Koşulsuz direnen, düşünen üniversite; koşulsuz direnen, düşünen öğretim üyeleri; koşulsuz direnen, düşünen rektör adayları; koşulsuz direnen, düşünen üniversiteli köşe yazarları, var mısınız? Haber yoksa, iyi haberdir (keine Nachricht, gute Nachricht!) derlermiş cephedekiler için Almanlar Birinci Dünya Savaşı’nda. Kimseden bir haber yok! Bu iyi haber mi?
Karanlığa karşı bir kıvılcımı kimse küçümsememeli. Sizin kıvılcımınızı! Bence karanlığa karşı bir “uygar direniş” Üniversite’den başlayacak; uzun bir yürüyüş Üniversite’den başlayacak. Ama bir yerden mutlaka başlamalı geç olmadan. Sevgili Atatürk’ün esin pınarı
Fikret’in “Sis”ini hep aynı çaresizlikle okumanın bir sonu gelmeli!
Sarmış yine âfâkını bir dûd-ı munannid,
Bir zulmet-i beyzâ ki peyâpey mütezâyid.
Tazyîkının altında silinmiş gibi eşbâh,
Bir tozlu kesâfetten ibâret bütün elvâh;
Bir tozlu ve heybetli kesâfet ki nazarlar
Dikkatle nüfûz eyleyemez gavrine, korkar!
(…)
(Sarmış ufuklarını senin gene inatçı bir duman, beyaz bir karanlık ki, gittikçe artanağırlığının altında herşey silinmiş gibi, bütün tablolar tozlu bir yoğunlukla örtülü; tozlu ve heybetli bir yoğunluk ki, bakanlaronun derinliğine iyice sokulamaz, korkar!)
(…)
Bunun için, Namık Kemal’in Magosa zindanından yükselen isyanıyla seslenmeli:
“Ne mümkün zulm ile bidâd ile imhâ-yı hürriyet
Çalış idrâki kaldır muktedirsen âdemiyetten”!

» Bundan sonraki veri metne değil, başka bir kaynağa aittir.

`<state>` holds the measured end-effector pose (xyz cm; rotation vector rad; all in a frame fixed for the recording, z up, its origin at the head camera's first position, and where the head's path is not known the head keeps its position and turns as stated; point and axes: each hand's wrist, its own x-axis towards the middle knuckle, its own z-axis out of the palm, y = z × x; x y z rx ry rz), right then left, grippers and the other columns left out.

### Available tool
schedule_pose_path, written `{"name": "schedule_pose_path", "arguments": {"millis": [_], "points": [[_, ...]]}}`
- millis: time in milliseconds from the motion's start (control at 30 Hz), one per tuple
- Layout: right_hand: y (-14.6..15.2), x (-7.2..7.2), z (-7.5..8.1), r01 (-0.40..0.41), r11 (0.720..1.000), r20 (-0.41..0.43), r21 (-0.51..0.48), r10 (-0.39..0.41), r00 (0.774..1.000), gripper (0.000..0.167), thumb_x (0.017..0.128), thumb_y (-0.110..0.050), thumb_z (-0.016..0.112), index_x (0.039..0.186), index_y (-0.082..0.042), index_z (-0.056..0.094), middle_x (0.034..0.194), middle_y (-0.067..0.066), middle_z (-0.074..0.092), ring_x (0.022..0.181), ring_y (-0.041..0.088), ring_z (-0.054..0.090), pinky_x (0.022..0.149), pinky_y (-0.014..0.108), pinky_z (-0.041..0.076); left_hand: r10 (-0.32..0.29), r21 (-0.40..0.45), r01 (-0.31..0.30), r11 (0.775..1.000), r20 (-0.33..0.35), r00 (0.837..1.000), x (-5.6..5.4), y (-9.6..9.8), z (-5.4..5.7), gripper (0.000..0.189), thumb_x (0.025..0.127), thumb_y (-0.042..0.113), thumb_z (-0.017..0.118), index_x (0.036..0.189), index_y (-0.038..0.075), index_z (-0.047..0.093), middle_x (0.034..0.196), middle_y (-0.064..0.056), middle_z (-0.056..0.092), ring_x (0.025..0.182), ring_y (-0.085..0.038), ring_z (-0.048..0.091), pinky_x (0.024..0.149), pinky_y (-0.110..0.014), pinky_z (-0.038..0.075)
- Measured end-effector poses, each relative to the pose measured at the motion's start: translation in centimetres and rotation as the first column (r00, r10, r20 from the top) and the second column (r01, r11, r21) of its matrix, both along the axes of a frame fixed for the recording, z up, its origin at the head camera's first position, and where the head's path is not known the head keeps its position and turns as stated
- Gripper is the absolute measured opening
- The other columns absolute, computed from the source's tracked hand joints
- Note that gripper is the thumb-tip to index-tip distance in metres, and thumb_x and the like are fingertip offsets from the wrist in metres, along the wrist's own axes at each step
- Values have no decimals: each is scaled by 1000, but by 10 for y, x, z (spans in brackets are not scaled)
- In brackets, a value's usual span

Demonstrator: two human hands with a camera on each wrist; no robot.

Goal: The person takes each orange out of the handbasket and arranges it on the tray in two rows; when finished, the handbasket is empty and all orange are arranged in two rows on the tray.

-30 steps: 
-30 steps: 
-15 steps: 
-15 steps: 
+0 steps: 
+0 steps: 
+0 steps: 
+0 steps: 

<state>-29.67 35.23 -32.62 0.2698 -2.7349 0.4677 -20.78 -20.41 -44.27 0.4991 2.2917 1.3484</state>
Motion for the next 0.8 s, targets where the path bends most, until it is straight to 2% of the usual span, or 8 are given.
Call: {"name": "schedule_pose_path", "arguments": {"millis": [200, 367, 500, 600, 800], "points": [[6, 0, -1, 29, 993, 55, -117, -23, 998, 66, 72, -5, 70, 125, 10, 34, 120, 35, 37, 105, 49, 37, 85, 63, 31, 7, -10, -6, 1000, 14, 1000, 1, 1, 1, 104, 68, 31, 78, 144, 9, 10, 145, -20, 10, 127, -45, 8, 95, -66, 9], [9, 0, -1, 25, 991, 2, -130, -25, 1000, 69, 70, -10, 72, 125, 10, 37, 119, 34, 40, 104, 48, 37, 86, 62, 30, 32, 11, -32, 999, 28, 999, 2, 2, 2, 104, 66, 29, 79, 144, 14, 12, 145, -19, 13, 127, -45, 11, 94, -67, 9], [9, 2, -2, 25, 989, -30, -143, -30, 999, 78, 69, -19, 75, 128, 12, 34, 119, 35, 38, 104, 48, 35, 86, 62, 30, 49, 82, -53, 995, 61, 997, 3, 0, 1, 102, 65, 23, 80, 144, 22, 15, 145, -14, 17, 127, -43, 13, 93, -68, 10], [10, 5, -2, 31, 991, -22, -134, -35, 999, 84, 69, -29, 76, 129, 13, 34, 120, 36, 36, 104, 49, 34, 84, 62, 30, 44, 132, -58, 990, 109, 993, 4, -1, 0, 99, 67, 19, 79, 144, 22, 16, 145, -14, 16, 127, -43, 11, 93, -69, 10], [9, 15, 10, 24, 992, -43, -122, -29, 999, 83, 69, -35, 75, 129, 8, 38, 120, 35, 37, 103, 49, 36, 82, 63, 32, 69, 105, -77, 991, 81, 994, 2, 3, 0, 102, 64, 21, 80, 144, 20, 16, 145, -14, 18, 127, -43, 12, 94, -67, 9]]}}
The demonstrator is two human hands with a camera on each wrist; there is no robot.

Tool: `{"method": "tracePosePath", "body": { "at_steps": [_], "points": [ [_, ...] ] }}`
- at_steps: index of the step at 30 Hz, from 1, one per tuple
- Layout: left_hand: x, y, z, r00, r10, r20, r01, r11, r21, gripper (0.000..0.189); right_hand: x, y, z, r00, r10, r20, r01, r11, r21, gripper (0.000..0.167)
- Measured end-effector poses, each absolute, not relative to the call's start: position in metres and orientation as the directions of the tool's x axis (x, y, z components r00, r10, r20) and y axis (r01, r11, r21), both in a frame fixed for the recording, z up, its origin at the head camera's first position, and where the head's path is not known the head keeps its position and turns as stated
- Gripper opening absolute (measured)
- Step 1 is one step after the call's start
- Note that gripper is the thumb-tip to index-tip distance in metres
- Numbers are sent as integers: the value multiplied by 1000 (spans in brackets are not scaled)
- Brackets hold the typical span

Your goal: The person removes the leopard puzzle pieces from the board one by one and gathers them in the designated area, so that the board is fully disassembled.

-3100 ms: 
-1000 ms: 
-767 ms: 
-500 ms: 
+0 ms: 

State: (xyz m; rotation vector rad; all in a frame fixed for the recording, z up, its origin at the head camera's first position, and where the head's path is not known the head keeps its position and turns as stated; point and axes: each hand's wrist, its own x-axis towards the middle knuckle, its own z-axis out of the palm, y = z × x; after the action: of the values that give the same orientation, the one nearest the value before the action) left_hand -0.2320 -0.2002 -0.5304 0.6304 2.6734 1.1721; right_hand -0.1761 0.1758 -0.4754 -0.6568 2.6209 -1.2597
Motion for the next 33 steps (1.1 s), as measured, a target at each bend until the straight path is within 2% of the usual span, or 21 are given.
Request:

Tüm bunlar için, Vefalı Dost Ümit Sarıaslan, Anday’ın “Telgrafhane”sini yollamış…
“Uyuyamıyacaksın
Memleketin hali
Seni seslerle uyandıracak
Oturup yazacaksın
Çünkü sen artık o sen değilsin
Sen şimdi ıssız bir telgrafhane gibisin
Durmadan sesler alacak
Sesler vereceksin
Uyuyamıyacaksın
Düzelmeden memleketin hali
Gözüne uyku giremez ki…
Uyuyamıyacaksın
Bir sis çanı gibi gecenin içinde
Ta gün ışıyıncaya kadar
Vakur metin sade
Çalacaksın.”
Karanfil kokuyor hüzün. “Gül alıp satmanın zamanı değil”!